The task:
Identify and copy all lines of the material where the string "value" is found.

Dataset content Block Start

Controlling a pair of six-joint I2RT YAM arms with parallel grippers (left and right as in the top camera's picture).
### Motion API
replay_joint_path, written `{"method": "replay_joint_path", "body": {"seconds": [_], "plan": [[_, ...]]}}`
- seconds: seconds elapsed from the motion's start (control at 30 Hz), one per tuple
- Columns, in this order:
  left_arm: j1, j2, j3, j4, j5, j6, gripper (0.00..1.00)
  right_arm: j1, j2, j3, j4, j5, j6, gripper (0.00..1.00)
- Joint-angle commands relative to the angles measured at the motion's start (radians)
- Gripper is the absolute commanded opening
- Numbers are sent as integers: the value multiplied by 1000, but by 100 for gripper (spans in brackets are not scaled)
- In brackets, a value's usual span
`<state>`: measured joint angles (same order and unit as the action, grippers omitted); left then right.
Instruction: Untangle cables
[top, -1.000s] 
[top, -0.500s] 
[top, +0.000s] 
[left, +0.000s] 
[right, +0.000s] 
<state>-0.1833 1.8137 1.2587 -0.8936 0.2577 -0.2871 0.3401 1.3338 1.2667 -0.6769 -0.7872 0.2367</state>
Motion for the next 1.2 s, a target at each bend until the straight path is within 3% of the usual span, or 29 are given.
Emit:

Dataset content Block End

Finished task:
- Numbers are sent as integers: the value multiplied by 1000, but by 100 for gripper (spans in brackets are not scaled)
- In brackets, a value's usual span

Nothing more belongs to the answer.